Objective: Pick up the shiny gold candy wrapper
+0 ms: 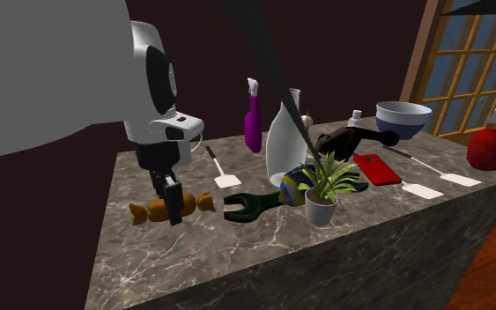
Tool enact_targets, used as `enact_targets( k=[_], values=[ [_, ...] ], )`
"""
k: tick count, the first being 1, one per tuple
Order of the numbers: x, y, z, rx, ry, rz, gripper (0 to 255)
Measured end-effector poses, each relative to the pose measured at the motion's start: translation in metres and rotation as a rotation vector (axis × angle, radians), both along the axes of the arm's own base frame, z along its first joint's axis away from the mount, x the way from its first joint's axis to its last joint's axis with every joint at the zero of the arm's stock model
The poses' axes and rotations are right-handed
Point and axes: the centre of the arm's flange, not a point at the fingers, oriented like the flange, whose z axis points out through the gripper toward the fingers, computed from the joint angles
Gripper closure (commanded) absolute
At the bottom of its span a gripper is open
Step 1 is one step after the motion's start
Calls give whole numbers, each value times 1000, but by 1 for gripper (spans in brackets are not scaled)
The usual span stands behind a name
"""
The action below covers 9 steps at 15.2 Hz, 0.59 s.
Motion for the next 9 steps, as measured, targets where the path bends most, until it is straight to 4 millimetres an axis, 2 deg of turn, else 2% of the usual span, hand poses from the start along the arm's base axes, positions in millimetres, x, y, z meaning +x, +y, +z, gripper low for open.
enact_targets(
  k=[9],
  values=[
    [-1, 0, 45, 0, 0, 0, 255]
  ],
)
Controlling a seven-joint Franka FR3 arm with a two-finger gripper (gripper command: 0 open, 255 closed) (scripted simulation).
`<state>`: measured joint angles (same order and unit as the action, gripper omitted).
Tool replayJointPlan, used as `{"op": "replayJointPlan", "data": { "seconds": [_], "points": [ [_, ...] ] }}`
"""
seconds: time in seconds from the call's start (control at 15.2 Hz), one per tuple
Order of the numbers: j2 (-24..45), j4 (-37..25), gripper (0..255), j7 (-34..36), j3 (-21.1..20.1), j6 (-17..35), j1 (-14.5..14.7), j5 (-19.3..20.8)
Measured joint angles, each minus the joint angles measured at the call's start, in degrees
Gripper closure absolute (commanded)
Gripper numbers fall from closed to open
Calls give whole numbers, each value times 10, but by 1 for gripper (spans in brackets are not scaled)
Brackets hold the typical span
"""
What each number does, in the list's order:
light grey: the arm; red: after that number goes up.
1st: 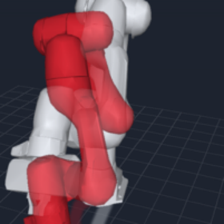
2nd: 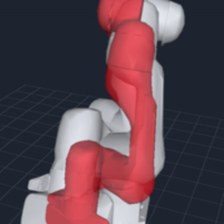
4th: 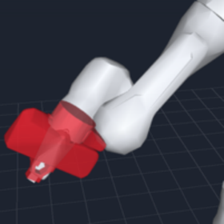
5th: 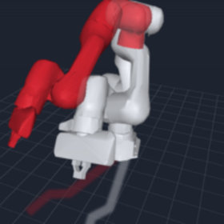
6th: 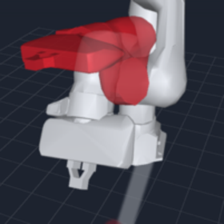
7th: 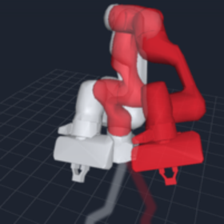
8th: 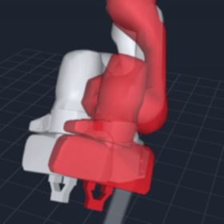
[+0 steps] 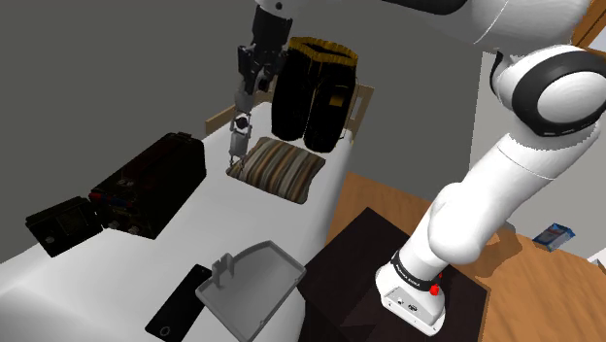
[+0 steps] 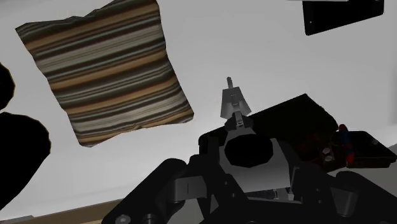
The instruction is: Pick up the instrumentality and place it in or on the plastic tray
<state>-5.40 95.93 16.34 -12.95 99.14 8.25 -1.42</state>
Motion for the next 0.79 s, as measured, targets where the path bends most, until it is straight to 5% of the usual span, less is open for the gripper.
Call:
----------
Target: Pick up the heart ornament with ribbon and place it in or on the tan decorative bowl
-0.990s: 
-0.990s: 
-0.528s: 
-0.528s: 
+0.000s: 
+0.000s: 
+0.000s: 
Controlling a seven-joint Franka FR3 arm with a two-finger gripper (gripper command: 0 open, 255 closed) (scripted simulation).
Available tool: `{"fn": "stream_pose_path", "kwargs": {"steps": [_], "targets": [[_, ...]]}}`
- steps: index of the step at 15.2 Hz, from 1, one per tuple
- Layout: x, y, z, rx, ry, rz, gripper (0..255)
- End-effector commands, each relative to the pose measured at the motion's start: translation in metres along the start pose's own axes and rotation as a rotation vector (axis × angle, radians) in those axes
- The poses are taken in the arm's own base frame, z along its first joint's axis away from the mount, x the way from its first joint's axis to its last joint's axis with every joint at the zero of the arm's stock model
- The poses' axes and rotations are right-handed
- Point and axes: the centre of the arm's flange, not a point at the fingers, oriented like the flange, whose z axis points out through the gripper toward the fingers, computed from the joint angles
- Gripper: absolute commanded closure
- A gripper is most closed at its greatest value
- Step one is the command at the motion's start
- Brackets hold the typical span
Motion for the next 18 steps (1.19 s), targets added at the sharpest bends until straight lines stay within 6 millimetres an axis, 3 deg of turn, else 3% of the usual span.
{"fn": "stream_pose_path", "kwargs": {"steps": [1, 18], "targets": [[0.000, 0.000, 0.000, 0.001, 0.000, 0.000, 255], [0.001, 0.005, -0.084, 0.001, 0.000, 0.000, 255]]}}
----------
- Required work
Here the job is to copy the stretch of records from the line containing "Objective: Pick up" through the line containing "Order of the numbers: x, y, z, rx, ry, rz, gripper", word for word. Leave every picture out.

- Exercise output
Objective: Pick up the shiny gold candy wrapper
+0 ms: 
Tool enact_targets, used as `enact_targets( k=[_], values=[ [_, ...] ], )`
"""
k: tick count, the first being 1, one per tuple
Order of the numbers: x, y, z, rx, ry, rz, gripper (0 to 255)

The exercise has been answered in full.